Inventories and storage
Inventories in Space Engineers are very flexible and work in a whole-ship manner rather than in an individual one. All inventories connected to a ship can be viewed from any access panel on the same ship, however inventories must be connected via conveyors and conveyor tubes in order for items to be transferred among them. Inventories of refineries and assemblers will automatically request items to refine from connected inventories when they get low, and will send items into an available inventory when it fills up. The conveyor sorter allows inventories to be automatically removed and sorted from and into certain inventories. Instead of a common slot system, Space Engineers uses a volumetric system, measured in litres, with every item having a certain amount of volume and every inventory a certain capacity that it cannot exceed.

Planets
Planets in Space Engineers were released on November 12, 2015, after being in development since February 2015. There are several types of planets, themed after Earth, the Moon, Mars, Titan, Europa, and an "alien" planet. All of these feature multiple space stations that can be traded with for entire grids and materials or gases. The alien planets feature Sabiroids, hostile 6-legged, spider-like NPCs, and the Earth-like planet features wolves, hostile dog-like NPCs.

Planets are somewhat resource-rich, though extraction of useful products from the surface can be difficult. Resources are spread out, and due to planetary gravity and the inefficiency of ion engines within the atmosphere, the player must build ground-based alternatives.

Atmospheric flight is possible even on worlds with oxygen-deprived atmospheres. In order to leave a planet, the player will need to use hydrogen engines with sufficient fuel or build a hybrid spacecraft with atmospheric engines (for liftoff) and ion engines (upper atmosphere to space).

Hybrid surface-to-orbit craft are considerably heavier than their space-only counterparts, but can be built compact enough to fit inside a standard hangar.

Unknown signals
On August 17, 2017, "unknown signals" were added to survival mode. These signals spawn randomly within a certain range of the player, and indicate the position of a small probe via a GPS coordinate and a repeating tone. Each probe contains components and can be disassembled, preventing the player from encountering dead end situations in which they do not have the components needed to produce the basic machines which are essential for constructing components and other machines, effectively preventing a catch-22.

Each probe also possesses a button, which when pressed has a chance to reward the player with a collectible skin, similar to a loot box. The skin can be for the player character's helmet, suit, boots, or tools, and can be traded or sold on the Steam Market.
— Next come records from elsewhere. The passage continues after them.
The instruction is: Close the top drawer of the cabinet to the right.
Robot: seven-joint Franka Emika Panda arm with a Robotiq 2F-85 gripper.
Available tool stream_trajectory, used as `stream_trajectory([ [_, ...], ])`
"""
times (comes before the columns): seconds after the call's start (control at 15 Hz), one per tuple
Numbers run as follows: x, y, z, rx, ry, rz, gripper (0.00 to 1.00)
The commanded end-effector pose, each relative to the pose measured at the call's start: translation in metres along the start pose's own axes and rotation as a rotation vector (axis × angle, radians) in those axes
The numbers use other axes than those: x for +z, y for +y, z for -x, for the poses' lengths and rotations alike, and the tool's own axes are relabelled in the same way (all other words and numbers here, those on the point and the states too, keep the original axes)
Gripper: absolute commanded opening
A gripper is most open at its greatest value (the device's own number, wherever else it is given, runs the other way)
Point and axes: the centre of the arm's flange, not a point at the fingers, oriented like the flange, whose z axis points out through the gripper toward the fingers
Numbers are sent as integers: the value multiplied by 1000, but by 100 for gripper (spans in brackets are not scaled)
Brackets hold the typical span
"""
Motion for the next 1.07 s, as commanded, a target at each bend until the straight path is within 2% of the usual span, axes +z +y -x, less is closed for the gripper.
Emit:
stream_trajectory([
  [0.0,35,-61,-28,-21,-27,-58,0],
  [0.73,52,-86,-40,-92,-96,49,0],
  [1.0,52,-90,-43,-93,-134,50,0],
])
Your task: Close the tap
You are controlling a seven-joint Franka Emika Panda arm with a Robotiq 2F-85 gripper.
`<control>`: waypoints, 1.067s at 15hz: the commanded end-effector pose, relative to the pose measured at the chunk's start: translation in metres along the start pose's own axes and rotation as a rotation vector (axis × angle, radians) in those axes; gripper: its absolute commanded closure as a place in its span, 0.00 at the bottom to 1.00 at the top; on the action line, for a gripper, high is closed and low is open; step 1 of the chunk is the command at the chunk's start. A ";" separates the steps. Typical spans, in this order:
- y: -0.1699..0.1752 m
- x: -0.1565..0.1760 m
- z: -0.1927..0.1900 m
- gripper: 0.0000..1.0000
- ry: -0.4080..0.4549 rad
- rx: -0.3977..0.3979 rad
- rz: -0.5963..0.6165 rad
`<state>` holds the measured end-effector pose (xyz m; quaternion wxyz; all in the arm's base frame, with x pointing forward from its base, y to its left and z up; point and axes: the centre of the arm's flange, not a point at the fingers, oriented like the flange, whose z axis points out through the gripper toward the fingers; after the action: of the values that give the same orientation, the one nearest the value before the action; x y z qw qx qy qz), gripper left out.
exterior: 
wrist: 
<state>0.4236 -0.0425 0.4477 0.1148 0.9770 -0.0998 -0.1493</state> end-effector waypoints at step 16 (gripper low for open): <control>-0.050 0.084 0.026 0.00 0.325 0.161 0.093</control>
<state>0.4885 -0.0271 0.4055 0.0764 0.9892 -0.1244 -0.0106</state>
Each skin can be obtained for free in-game, with the exception of three sets: the Veteran Set, which was awarded to players who had owned the game before and played between August and September 2017; the Medieval Set, which is awarded to players who also own Medieval Engineers; and the Golden Set, which is awarded to players who purchase the Space Engineers Deluxe Edition.

Development

Space Engineers was developed and published by the indie video game developer Keen Software House based in the Czech Republic. Implemented as a voxel-based sandbox game set in an asteroid field in space, built on their own game engine, VRAGE 2. Its core feature is volumetricity of the environment. Volumetric objects are structures composed from block-like modules interlocked in a grid and match the scale of the player character. Volumetric objects behave like real physical objects with mass, inertia and velocity. Individual modules have real volume and storage capacity and can be assembled, disassembled, deformed, and repaired or destroyed.

Pre-release
The pre-release alpha build was released on October 23, 2013 on Steam, featuring a single-player "creative" mode. On February 24, 2014, the company announced that Space Engineers had sold over 250,000 copies in four months. On March 24, 2014, Keen Software House announced that two key milestones in the development of Space Engineers have been achieved: survival mode and multiplayer. Content updates and bug fixes for the game are released weekly. On October 20, 2014, Keen Software House announced that the game had sold over 1,000,000 copies. On January 13, 2015, the studio announced their second engineering game, Medieval Engineers, a sandbox game about engineering, construction and the maintenance of architectural works and mechanical equipment using medieval technology.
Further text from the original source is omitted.